Secondo Luigi Ascione, chi ha amministrato si sottoponga al giudizio degli elettori

il sindaco Sero ha realizzato il “sogno cariatese”

Del concittadino Luigi Ascione tutto si può dire tranne che non sia un “socialista” certificato, di quelli di una volta di cui si è perso, purtroppo, lo stampo.
Coerente fino al midollo, sempre compagno (“manciniano”, precisa), è una parte importante della storia del Psi locale, quello che fu dell’inarrivabile, compianto Rocco Trento, il grande riformista cariatese che “faceva girare le scatole” a tutti, anche a Craxi, che di lui, nel congresso straordinario e strategico del Psi, 1988, disse: “Il compagno Trento è un rompipalle. Ma avercene come lui…..”.
Ascione si è allontanato dai socialisti di casa nostra (“Ma non dall’idea”, precisa) per “divergenze” di metodo e contenuti: “Ho sempre pensato che “socialista” significa, innanzitutto, guardare sempre e comunque ai cittadini più deboli, non a chi dalla vita ha già avuto tutto”.
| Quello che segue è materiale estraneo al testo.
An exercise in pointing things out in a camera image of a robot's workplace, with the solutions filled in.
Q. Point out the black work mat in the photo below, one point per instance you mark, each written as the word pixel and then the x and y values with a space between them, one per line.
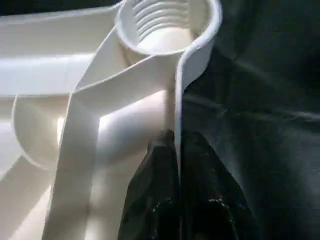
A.
pixel 270 125

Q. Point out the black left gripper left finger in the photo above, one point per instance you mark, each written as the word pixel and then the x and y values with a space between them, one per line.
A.
pixel 152 200

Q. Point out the white plastic table top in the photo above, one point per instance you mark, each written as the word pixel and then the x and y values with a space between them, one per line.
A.
pixel 100 75

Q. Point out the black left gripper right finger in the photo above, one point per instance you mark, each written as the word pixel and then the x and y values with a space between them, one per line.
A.
pixel 215 200
E a proposito della lunga campagna elettorale, praticamente in corso, vuole dire la sua: “Circola voce che, l’illustre sindaco socialista (Filippo Giovanni Sero, ndc) non voglia più candidarsi alle prossime elezioni amministrative di giugno. Come cittadino e come ex vice segretario del Psi cariatese mi chiedo perché egli voglia fare questo affronto alla cittadinanza tutta che, per ben due volte consecutive, ha riconosciuto nella sua persona l’uomo del futuro”.
Ma forse una risposta c’è: “I motivi della resa sono chiari e sotto gli occhi di tutti, tuttavia, anche a nome di tanti altri amici e compagni, esorto personalmente questa grande personalità politica a non abbandonarci. Non possiamo permetterci di perdere un progressista così lungimirante e probo, di una rettitudine morale adamantina, mai scalfita dal benché minimo sospetto”.
Eppure, nel corso dei suoi due mandati, il sindaco Sero ha realizzato il “sogno cariatese”, a cominciare dall’affare del “Montone”, alla SO. GE. FIL; all’asilo comunale; all’illuminazione pubblica; all’assetto urbano; alla raccolta dei rifiuti; al piano spiaggia; alla preparazione e la gestione della stagione estiva, e tanto, tanto altro. Tutte opere di ordinaria e, se vogliamo, straordinaria amministrazione, che pur con qualche sacrificio hanno funzionato alle perfezione”.
Ma Ascione non si capacita: “Mi pare normale e democratico che chi ha amministrato si sottoponga al giudizio degli elettori, così come coloro che sono stati fra le minoranze le quali, non a caso, e giustamente, alle prossime elezioni ci mettono la faccia. Ora mi domando ed insisto: perché non candidarsi, se pur a consigliere comunale, e raccogliere tutto ciò che ha seminato? Sarebbe, a mio avviso, un obbligo morale. Anzi, è pure opportuno presentare la candidatura di tutti coloro che ancora oggi sostengono questa amministrazione. In altre parole, è un preciso dovere riproporsi alla cittadinanza e chiederle il consenso per tutte le opere e lo splendore in cui oggi vive Cariati”.